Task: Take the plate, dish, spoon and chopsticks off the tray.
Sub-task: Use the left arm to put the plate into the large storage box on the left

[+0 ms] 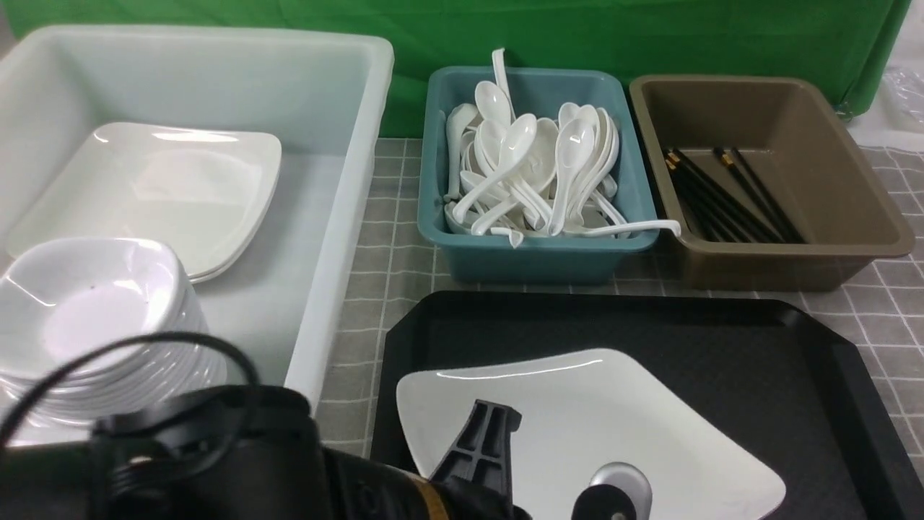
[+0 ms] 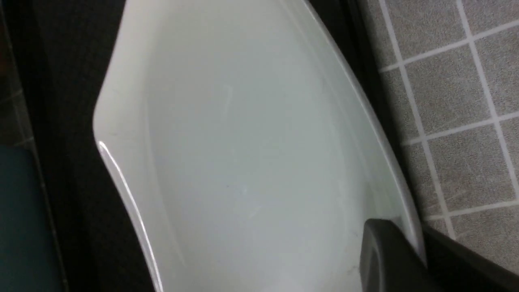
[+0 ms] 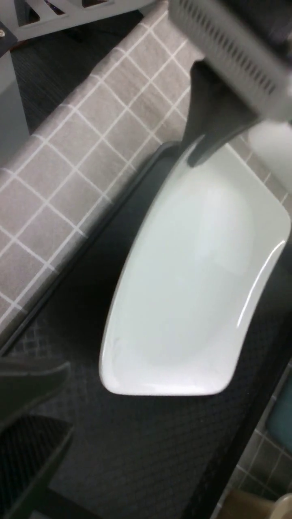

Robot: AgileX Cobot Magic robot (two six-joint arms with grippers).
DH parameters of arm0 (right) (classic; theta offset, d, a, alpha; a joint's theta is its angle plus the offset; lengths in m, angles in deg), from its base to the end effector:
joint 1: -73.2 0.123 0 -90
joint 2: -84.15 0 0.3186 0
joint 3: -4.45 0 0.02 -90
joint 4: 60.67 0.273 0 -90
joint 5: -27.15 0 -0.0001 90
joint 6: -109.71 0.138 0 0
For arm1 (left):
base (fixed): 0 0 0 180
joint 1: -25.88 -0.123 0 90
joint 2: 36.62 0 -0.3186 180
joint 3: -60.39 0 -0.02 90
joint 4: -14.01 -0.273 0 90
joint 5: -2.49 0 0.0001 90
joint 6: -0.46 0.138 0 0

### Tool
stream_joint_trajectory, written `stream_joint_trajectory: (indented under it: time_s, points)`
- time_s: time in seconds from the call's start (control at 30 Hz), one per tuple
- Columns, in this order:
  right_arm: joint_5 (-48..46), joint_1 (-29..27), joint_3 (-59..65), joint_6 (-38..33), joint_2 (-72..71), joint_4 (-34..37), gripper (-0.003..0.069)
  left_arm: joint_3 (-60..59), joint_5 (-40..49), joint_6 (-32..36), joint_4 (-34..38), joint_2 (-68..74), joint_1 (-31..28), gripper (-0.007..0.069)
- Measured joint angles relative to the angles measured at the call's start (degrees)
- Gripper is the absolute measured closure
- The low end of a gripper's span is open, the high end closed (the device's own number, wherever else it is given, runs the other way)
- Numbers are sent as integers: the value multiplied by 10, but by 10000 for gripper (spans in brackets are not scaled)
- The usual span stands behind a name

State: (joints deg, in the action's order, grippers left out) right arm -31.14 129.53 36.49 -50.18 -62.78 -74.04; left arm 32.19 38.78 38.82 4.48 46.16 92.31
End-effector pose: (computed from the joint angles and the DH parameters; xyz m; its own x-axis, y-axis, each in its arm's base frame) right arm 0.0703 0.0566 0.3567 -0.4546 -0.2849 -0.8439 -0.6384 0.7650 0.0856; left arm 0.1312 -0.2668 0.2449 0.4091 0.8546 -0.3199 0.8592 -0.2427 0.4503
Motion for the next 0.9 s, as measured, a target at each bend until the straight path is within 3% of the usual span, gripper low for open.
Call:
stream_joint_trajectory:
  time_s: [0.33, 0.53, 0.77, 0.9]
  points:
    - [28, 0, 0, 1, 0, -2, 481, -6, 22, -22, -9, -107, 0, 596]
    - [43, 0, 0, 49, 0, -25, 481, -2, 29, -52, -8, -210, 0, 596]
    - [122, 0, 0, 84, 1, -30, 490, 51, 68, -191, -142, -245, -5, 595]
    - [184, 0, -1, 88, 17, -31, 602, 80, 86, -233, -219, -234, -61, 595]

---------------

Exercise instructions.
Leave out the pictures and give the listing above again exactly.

Output for this task.
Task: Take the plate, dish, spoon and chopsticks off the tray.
Sub-task: Use the left arm to put the plate into the large storage box on the left

[+0 ms] 
[+0 ms] 
[+0 ms] 

Robot: AgileX Cobot Magic robot (two six-joint arms with grippers).
DH parameters of arm0 (right) (classic; theta offset, d, a, alpha; a joint's theta is its angle plus the offset; lengths in m, angles in deg), from its base to the end effector:
joint 1: -73.2 0.123 0 -90
joint 2: -84.15 0 0.3186 0
joint 3: -4.45 0 0.02 -90
joint 4: 60.67 0.273 0 -90
joint 5: -27.15 0 -0.0001 90
joint 6: -109.71 0.138 0 0
For arm1 (left):
base (fixed): 0 0 0 180
joint 1: -25.88 -0.123 0 90
joint 2: 36.62 0 -0.3186 180
joint 3: -60.39 0 -0.02 90
joint 4: -14.01 -0.273 0 90
joint 5: -2.49 0 0.0001 90
joint 6: -0.46 0.138 0 0

### Tool
stream_joint_trajectory, written `stream_joint_trajectory: (indented under it: time_s, points)`
- time_s: time in seconds from the call's start (control at 30 Hz), one per tuple
- Columns, in this order:
  right_arm: joint_5 (-48..46), joint_1 (-29..27), joint_3 (-59..65), joint_6 (-38..33), joint_2 (-72..71), joint_4 (-34..37), gripper (-0.003..0.069)
  left_arm: joint_3 (-60..59), joint_5 (-40..49), joint_6 (-32..36), joint_4 (-34..38), joint_2 (-68..74), joint_1 (-31..28), gripper (-0.007..0.069)
- Measured joint angles relative to the angles measured at the call's start (degrees)
- Gripper is the absolute measured closure
- The low end of a gripper's span is open, the high end closed (the device's own number, wherever else it is given, runs the other way)
- Numbers are sent as integers: the value multiplied by 10, but by 10000 for gripper (spans in brackets are not scaled)
- The usual span stands behind a name

State: (joints deg, in the action's order, grippers left out) right arm -31.14 129.53 36.49 -50.18 -62.78 -74.04; left arm 32.19 38.78 38.82 4.48 46.16 92.31
End-effector pose: (computed from the joint angles and the DH parameters; xyz m; its own x-axis, y-axis, each in its arm's base frame) right arm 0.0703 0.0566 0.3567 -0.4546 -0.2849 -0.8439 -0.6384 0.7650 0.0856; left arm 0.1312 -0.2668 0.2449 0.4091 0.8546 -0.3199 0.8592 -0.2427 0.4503
Motion for the next 0.9 s, as measured, a target at each bend until the straight path is within 3% of the usual span, gripper low for open.
Call:
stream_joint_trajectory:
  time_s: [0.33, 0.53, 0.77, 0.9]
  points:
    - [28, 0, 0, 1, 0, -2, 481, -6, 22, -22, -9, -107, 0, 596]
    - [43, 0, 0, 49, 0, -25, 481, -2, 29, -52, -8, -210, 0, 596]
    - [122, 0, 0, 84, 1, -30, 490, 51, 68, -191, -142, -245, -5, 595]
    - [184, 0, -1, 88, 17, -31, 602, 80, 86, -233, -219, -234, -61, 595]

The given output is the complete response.